Citation188 Cal.App.2d 339,10 Cal.Rptr. 386
Parties, 42 Lab.Cas. P 50,150 Louis J. REES et al., Plaintiffs and Respondents, v. CITY OF PALM SPRINGS, California, a municipal corporation, et al., Defendants and Appellants. Civ. 6359.
Decision Date20 January 1961
CourtCalifornia Court of Appeals

Jerome J. Bunker, Palm Springs, for appellants.

Lewis Garrett and Lionel Richman, Los Angeles, for respondents.

SHEPARD, Justice.

By this action plaintiffs sought and obtained a judgment enjoining enforcement of certain sections of an ordinance of defendant City purporting to 'regulate' picketing. Defendants appeal.

The facts as shown by the record before us are, in general, as follows: November 14, 1956, the city counsel of the City of Palm Springs enacted an ordinance under the title 'Labor'. Section 2910 thereof recites the growth of the city; its traffic difficulties in the business area; the necessity of preventing unreasonable obstruction on its streets, and declares that picketing in labor disputes has caused unreasonable obstruction. Section 2911.1 describes picketing as walking, marching, or patrolling on a public way about or near to any place for the purpose of disseminating information regarding a labor dispute. Section 2911.2 defines a public way. Section 2911.3 defines a place of business. Section 2911.4 describes a labor dispute as one concerning wages, conditions of employment or union membership. Section 2912 states 'Number of Pickets Limited. It shall be unlawful for any person or organization to engage in picketing where the number of pickets is in excess of the following limitations: * * *.'

Then follow five paragraphs covering Palm Canyon Drive and Indian Avenue between Tachevah Drive and Ramon Road, permitting one picket for each thirty feet of frontage in that area, and one picket for each twenty feet of frontage in any other part of the city, but allowing at least one picket to each place of business regardless of distance limitations. Sections 2913, 2914 and 2915 read as follows:

'2913. Confinement of Picketing to Location of Dispute. It shall be unlawful for any person to picket on the public way in front of or adjacent to or along the premises of any business establishment of any employer with whom, or with whose employees, he does not have a labor dispute.

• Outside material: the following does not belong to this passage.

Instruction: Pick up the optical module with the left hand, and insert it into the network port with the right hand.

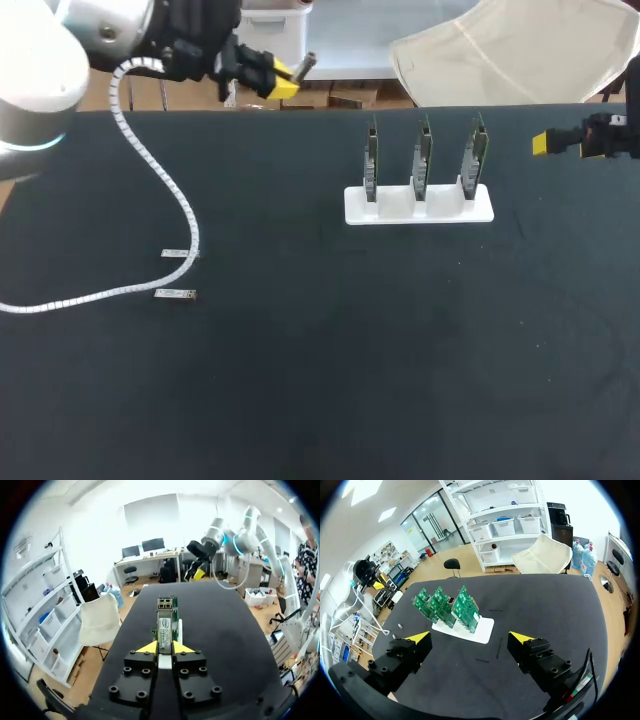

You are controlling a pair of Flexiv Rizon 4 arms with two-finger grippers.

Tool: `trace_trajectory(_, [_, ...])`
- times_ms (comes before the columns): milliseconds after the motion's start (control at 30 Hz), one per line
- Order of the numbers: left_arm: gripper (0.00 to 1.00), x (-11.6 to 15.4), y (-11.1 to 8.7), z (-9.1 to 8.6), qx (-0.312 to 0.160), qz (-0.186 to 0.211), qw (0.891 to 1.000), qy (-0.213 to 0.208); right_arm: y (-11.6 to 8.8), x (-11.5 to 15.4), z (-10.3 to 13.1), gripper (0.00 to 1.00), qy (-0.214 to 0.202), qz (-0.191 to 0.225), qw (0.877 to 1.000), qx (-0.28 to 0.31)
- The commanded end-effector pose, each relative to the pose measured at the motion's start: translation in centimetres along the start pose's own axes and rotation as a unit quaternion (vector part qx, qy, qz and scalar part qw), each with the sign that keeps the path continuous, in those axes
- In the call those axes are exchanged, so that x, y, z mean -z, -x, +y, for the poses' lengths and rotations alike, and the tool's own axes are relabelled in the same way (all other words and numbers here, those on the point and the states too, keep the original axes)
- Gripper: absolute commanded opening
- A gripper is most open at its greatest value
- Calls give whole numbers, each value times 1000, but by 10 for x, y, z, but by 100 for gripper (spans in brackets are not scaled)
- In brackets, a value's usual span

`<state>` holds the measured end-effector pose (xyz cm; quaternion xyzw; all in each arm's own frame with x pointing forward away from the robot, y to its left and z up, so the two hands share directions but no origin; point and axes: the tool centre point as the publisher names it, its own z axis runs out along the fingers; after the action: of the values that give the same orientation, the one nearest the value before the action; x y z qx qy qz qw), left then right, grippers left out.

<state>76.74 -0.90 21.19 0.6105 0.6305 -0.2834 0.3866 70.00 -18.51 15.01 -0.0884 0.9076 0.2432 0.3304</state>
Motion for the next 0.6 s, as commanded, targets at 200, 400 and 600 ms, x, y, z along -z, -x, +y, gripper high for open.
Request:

'2914. Blocking of Entrances. It shall be unlawful for any person to picket on any public way in a stationary manner within the width of any entrance to any place of business and no person shall picket on any public way within the width of any entrance to any place of business except while moving past such entrance at the rate of a normal walking pace.

'2915. Method of Picketing. It shall be unlawful for any person to picket in any circular, oval or rectangular pattern, said person in order to proceed in an opposite direction must reverse his direction and retrace his steps so as to always be moving in single file.'

Sections 2915.1 and 2916, respectively, cover limitations on size of placards carried and use of a public street primarily designed for vehicular traffic. Section 2917 reads as follows:

'Congregating into Groups. It shall be unlawful for persons engaged in picketing, in such instances where more than one picket is allowed under the provisions of this section, to congregate into groups, but such persons shall keep a reasonable distance between themselves so as to allow free passage of persons seeking to enter, leave or pass by the premises involved in the labor dispute.'

Sections 2918, 2919, 2919.1 and 2919.2, respectively, relate to prohibition of use by pickets of stationary advertising objects on the public way; contain reservations stating that the ordinance does not authorize unlawful, disorderly picketing, nor limit the power of courts, nor authorize unlawful conduct; provide criminal penalties; and repeal certain other ordinances. With these sections we are not concerned because sections 2913, 2914, 2915 and 2917 are the only ones subject of attack, and are the only ones included in the injunction.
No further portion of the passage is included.